Enfin, et surtout, les propos de Mme Cluzel ne sont pas injustifiés que sur le plan théorique. Ils ont également des conséquences catastrophiques au plan pratique. On sait que le dépistage, l’identification et le diagnostic précoces d’un perturbation neuro-développementale en améliore considérablement le pronostic ultérieur (d’innombrables études vont dans ce sens). Qui en l’absence du psychiatre va se charger du dépistage et du diagnostic ? Uniquement les intervenants sociaux ou les professeurs des écoles (outre de stricts problèmes de formation et de compétence, ils ont peut-être d’autres missions à accomplir) ? Les efforts initiés dans le domaine des stratégies de soins psychiatriques par le ministère de tutelle risquent d’être réduits à néant.

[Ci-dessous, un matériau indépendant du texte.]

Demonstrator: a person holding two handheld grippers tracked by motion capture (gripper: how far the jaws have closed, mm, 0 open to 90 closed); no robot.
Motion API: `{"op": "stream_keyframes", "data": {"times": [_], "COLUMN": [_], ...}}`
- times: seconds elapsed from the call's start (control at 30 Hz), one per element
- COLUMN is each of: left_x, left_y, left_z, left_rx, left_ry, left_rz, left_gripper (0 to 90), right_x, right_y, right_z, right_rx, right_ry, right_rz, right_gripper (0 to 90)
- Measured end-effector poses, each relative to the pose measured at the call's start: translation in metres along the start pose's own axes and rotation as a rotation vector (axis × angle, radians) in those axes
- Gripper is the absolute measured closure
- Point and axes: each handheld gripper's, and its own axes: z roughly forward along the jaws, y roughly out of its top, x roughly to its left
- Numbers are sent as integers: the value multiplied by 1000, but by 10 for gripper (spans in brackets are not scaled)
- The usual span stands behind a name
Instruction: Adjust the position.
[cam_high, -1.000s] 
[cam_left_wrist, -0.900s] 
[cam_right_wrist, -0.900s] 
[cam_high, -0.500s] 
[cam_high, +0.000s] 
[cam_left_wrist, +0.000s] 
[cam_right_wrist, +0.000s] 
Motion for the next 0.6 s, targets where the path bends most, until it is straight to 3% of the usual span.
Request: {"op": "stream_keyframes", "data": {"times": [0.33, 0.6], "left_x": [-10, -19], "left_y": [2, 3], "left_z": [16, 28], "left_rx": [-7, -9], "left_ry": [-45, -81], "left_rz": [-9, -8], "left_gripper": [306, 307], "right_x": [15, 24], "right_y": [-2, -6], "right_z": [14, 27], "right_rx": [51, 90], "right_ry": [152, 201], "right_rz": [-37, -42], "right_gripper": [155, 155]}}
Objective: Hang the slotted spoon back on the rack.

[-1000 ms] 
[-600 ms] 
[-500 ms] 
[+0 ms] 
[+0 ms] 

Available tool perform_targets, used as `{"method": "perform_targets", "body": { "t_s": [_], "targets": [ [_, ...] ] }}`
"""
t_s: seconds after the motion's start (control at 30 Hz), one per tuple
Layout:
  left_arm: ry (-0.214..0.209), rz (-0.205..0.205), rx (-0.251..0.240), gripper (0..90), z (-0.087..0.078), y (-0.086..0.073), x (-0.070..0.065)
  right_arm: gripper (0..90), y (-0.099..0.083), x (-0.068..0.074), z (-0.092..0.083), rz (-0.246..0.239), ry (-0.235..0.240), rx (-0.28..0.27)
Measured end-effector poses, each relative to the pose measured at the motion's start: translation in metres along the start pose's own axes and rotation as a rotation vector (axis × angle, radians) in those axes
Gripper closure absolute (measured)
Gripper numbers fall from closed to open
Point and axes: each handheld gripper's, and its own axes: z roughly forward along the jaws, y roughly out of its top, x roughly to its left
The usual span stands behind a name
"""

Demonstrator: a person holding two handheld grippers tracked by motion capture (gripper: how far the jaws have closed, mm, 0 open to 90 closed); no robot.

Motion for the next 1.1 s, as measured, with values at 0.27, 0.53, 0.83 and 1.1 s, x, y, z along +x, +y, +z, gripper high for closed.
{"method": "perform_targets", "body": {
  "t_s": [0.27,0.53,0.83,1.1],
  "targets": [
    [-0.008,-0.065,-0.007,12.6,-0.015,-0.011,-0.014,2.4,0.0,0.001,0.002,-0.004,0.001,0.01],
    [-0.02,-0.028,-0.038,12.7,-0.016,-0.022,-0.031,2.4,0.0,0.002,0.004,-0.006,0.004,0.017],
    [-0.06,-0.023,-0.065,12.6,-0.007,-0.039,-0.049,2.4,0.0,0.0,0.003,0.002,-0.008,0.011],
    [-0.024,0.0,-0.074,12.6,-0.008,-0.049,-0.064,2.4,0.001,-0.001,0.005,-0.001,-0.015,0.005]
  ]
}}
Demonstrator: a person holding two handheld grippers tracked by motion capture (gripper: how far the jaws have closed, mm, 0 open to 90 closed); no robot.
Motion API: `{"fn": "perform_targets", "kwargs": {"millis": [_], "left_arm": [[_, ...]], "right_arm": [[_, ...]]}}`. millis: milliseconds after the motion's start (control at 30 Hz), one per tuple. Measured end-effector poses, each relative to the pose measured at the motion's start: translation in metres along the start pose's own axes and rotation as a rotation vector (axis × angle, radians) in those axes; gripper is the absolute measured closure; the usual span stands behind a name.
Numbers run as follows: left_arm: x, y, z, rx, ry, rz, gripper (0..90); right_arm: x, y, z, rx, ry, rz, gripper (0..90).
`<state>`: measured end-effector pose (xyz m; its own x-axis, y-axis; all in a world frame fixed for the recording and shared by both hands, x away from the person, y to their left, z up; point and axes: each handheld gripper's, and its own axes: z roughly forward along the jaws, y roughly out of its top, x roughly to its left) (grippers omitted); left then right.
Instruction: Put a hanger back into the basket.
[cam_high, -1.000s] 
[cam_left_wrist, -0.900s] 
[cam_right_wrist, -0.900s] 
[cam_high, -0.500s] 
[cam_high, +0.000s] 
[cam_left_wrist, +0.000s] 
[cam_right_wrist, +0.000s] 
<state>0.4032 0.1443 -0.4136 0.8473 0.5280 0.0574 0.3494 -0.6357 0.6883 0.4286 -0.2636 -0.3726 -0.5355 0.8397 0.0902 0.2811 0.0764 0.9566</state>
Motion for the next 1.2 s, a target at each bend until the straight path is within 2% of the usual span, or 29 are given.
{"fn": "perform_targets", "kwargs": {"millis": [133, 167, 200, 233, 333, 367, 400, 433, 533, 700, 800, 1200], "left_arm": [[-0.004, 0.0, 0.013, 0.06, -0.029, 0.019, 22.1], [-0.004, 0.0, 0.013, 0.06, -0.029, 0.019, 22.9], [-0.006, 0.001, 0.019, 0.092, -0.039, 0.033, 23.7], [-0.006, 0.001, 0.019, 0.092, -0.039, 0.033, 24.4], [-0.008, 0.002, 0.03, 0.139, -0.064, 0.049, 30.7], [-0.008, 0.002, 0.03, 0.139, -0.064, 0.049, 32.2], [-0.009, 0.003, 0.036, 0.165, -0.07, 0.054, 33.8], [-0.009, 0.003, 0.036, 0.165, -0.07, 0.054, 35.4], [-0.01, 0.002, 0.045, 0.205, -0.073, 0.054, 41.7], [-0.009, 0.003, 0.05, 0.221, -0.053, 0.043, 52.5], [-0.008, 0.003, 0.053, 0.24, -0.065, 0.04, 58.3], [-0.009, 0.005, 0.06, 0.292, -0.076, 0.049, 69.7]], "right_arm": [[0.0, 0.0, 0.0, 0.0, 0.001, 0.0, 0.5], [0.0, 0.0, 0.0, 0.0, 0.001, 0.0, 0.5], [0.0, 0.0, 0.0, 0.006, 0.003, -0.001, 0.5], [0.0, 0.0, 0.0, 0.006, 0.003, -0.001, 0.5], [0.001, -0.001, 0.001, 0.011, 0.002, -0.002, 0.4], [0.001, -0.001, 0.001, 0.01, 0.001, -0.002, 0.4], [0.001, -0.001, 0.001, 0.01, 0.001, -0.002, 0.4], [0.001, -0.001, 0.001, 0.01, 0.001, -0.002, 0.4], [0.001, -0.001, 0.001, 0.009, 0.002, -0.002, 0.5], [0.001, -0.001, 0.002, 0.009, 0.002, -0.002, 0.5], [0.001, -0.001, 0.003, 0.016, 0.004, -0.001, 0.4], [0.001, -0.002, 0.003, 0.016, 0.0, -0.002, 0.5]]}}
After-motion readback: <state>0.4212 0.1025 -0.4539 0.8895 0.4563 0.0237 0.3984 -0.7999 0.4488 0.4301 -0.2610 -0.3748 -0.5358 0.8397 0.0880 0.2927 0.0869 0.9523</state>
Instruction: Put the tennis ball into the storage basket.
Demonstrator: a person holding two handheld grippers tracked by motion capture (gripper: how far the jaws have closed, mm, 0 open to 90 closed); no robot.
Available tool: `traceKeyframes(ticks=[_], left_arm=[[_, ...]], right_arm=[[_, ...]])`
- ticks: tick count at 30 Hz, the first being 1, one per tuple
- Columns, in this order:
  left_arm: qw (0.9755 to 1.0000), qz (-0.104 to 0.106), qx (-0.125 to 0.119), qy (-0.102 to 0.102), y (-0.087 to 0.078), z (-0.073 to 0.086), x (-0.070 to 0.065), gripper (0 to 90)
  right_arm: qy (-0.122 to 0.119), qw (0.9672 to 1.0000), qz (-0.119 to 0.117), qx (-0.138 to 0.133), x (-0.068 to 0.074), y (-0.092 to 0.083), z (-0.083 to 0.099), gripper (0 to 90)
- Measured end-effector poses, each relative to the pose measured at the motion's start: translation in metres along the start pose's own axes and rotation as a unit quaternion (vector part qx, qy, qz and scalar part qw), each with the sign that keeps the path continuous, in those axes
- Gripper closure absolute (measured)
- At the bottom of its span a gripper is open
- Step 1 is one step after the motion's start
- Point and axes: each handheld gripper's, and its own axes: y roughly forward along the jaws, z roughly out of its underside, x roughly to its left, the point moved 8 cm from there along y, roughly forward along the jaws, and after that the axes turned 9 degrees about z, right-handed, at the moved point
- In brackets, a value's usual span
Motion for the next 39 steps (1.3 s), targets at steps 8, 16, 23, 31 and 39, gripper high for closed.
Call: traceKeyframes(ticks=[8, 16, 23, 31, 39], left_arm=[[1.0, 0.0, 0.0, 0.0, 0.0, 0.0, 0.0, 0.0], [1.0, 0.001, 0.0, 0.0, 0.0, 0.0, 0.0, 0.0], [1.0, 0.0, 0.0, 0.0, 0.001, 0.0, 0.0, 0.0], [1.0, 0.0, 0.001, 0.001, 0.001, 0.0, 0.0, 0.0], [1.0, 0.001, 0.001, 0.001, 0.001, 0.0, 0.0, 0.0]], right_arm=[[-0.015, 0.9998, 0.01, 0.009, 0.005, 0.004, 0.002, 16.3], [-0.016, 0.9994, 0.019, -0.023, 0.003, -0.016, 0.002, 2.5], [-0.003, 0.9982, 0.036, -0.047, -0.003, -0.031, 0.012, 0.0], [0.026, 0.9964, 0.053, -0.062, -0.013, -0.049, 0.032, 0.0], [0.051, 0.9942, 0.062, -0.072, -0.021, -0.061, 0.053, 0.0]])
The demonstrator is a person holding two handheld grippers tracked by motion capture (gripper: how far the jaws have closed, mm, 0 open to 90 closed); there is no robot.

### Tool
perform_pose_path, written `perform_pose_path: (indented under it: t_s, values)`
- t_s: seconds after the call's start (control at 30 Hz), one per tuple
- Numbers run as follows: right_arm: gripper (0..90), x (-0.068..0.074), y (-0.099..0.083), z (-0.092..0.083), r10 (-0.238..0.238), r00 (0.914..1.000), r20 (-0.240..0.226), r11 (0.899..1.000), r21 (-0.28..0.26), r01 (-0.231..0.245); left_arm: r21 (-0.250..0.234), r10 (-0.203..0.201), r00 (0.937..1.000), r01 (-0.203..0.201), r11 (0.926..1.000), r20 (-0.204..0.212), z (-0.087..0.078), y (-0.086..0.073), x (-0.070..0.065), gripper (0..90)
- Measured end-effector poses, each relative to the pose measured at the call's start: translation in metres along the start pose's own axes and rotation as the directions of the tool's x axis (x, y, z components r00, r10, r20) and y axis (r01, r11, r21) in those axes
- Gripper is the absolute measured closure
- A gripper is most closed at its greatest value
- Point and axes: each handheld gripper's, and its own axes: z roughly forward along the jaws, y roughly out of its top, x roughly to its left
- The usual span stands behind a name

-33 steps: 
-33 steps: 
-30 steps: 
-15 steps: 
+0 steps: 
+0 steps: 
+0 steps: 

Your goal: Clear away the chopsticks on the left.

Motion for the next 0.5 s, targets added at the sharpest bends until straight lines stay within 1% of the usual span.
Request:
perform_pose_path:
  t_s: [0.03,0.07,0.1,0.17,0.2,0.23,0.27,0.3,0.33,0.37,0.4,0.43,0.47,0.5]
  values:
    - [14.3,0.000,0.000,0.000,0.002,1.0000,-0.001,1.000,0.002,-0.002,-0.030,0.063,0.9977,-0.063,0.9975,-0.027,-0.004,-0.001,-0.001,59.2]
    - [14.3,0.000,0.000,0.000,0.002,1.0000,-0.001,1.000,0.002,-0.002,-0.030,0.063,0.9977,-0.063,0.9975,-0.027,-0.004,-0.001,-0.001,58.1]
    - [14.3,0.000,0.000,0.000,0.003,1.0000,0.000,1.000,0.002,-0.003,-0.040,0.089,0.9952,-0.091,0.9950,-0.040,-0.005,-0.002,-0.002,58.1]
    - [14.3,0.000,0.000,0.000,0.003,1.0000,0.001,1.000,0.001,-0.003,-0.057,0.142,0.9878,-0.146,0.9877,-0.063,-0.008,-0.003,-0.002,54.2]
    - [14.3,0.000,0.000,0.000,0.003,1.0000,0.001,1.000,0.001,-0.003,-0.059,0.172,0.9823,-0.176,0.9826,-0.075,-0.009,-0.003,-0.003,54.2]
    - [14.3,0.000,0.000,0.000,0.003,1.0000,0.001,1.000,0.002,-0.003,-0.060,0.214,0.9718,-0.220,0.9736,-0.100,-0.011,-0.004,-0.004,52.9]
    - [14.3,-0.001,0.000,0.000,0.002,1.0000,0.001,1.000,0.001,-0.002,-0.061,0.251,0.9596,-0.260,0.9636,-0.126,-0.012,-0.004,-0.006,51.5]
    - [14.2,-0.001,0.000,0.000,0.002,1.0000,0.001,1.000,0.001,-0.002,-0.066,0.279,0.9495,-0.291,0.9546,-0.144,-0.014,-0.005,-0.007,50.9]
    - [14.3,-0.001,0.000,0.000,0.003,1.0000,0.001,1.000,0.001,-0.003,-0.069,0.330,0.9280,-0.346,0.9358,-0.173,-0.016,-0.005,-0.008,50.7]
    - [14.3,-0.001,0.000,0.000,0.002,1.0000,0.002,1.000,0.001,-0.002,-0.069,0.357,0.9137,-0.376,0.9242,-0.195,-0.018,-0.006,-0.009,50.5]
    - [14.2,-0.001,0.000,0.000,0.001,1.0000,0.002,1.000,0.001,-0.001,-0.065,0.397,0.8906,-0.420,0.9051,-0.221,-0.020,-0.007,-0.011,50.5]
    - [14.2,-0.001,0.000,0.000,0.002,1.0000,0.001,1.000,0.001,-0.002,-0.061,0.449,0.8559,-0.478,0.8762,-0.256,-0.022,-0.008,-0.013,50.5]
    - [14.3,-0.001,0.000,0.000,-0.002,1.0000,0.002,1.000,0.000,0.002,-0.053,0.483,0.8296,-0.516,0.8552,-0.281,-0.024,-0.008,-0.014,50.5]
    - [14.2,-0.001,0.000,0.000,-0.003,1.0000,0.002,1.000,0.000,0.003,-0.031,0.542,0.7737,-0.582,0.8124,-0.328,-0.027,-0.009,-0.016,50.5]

La position de la secrétaire d’état est d’une grande irresponsabilité à double titre. Bloquer la recherche en psychiatrie dans le domaine de l’autisme empêcherait de comprendre les mécanismes de la pathologie et donc de mettre en place les mesures de protection et de prévention indispensables. Supprimer l’accès aux psychiatres anéantirait les possibilités de dépistage et de détection précoces, donc de proposer les stratégies d’aide les plus appropriées pour les patients et leur famille.

Signataires :

 

EBC EPA ECNP GAMIAN EUFAMI

 

* Les interactions précoces entre l’environnement et une éventuelle vulnérabilité génétique ont été à ce jours étudiées chez plusieurs milliers d’enfant, dans de nombreux troubles. Ces interactions donnent lieu à des modifications dites épigénétiques qui ont pu être suivies dans de grandes cohortes. Mentionnons également que des modifications épigénétiques ont été observées lors de changement de stratégies d’apprentissage ou lors de certaines interventions psychothérapeutiques, ce qui ouvre des voies particulièrement riches.